Optical communication systems have replaced other communication mediums due to many advantages associated therewith. For example, optical communication systems typically have wide bandwidth and low attenuation, immunity to electrical noise, and the ability to securely transmit signals over long distances. However, despite the low attenuation that optical communication systems may offer, the optical signals transmitted therein nevertheless require amplification. Although many optical amplifiers currently exist, the most widely used amplifiers are lumped or discrete amplifiers that typically include an optical fiber doped with an optically active material (e.g., Erbium or other rare earth elements). Generally, the core region within the optical fiber contains the dopant, which is optically excited to provide optical gain to an optical signal (e.g., an optical pump signal) having a suitable wavelength. For example, an Erbium-doped fiber amplifier amplifies optical signals that typically have wavelengths in a range between 1520 nanometers (nm) to 1580 nm when pumped by an optical pump signal having a 980 nm or 1480 nm wavelength. Other optical amplifiers that are widely used in optical systems include distributed amplifiers, which typically amplify a signal over a relatively long distributed fiber segment (e.g., a 20 kilometer fiber segment). For example, distributed amplifiers may be based on stimulated Raman scattering or stimulated Brillouin scattering (SBS).

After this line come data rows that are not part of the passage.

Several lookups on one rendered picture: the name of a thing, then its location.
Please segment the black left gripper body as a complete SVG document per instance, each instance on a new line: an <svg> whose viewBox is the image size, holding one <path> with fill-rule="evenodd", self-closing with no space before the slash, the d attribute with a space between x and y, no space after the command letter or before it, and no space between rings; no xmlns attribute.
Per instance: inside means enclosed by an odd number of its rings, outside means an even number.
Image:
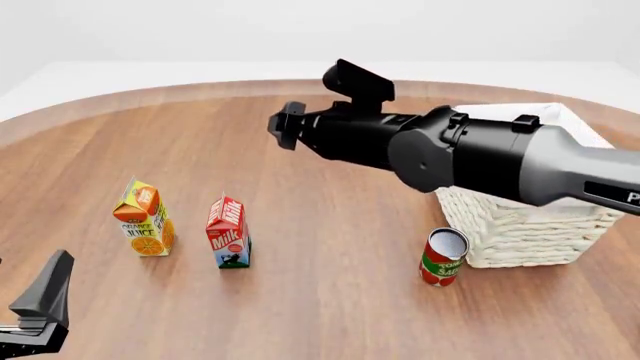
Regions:
<svg viewBox="0 0 640 360"><path fill-rule="evenodd" d="M17 325L0 325L0 360L58 353L68 332L45 317L20 317Z"/></svg>

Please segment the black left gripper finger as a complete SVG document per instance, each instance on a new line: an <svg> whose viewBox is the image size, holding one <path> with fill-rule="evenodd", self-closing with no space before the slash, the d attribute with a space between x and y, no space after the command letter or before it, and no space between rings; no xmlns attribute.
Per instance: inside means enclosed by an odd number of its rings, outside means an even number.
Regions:
<svg viewBox="0 0 640 360"><path fill-rule="evenodd" d="M68 251L56 251L9 309L19 317L45 318L48 323L68 328L68 292L74 261Z"/></svg>

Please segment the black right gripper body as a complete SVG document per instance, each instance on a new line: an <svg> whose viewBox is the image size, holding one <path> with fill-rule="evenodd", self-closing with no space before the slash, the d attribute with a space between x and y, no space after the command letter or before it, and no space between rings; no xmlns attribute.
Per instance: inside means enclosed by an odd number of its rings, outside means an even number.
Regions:
<svg viewBox="0 0 640 360"><path fill-rule="evenodd" d="M293 151L296 148L306 105L297 101L287 102L283 108L270 116L268 132L277 140L282 149Z"/></svg>

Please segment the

In general, SBS refers to a third-order non-linear optical effect that occurs when an intense beam travelling in a medium (e.g., laser light travelling in an optical fiber) may undergo scattering in a reverse direction from the incoming beam due to variations in the electric field associated with the beam that may produce acoustic vibrations in the medium via electrostriction. The SBS effect tends to be a common phenomenon with a narrow linewidth distributed feedback (DFB) laser. Furthermore, Raman pumps that have many longitudinal modes often exhibit the SBS effect at low power due to modal instability. For Raman amplifiers, the SBS effect tends to be undesirable because the scattering that occurs may change the frequency, path, or other characteristics associated with the beam. Furthermore, when the SBS effect occurs, which has been observed at Raman pump power levels as high as 140 milliwatts (mW), light scattered in the reverse direction from the Raman pump may generate noise propagating in the same direction with the signal in systems that use counter Raman pump schemes.

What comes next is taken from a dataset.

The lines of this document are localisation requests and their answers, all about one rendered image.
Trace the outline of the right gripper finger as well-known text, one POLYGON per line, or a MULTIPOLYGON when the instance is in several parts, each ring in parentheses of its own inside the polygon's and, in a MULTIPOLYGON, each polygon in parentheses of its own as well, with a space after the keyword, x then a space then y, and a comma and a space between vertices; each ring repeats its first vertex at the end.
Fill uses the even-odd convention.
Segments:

Raman amplifiers currently tend to rely on a back reflection monitoring circuit to detect back reflection that may require a safety shut down to prevent irreparable damage, hazardous conditions or health risks due to pumping light potentially escaping the optical system, and comply with governmental safety standards. However, because the SBS effect usually exists at lower powers and has a narrow linewidth, the reflection tends to be very high (even higher than at normal reflection at higher Raman power levels), which may force the Raman amplifier to increase a back reflection threshold to avoid possible false Raman safety shutdowns. For example, at one extreme, the SBS effect may cause back reflections that are still above the relevant threshold, which may result in a false Raman pump safety shut down, while at the other extreme, increasing the threshold to prevent a false safety shut down could pose a health risk because imperfect conditions may not be detected and violate applicable laser safety ratings (e.g., standards that define conditions under which a Hazard Level 1M laser may be considered safe). Although pump dithering could potentially be used to broaden the laser linewidth in order to suppress the SBS effect, pump dithering typically will not completely eliminate the SBS effect, and moreover, suitably monitoring SBS events in the optical system may still be desirable even if the SBS effect can be substantially suppressed because the SBS effect can result in scattered light having a substantial impact on gain, noise, bit error rate (BER) hits, and other factors that relate to system performance.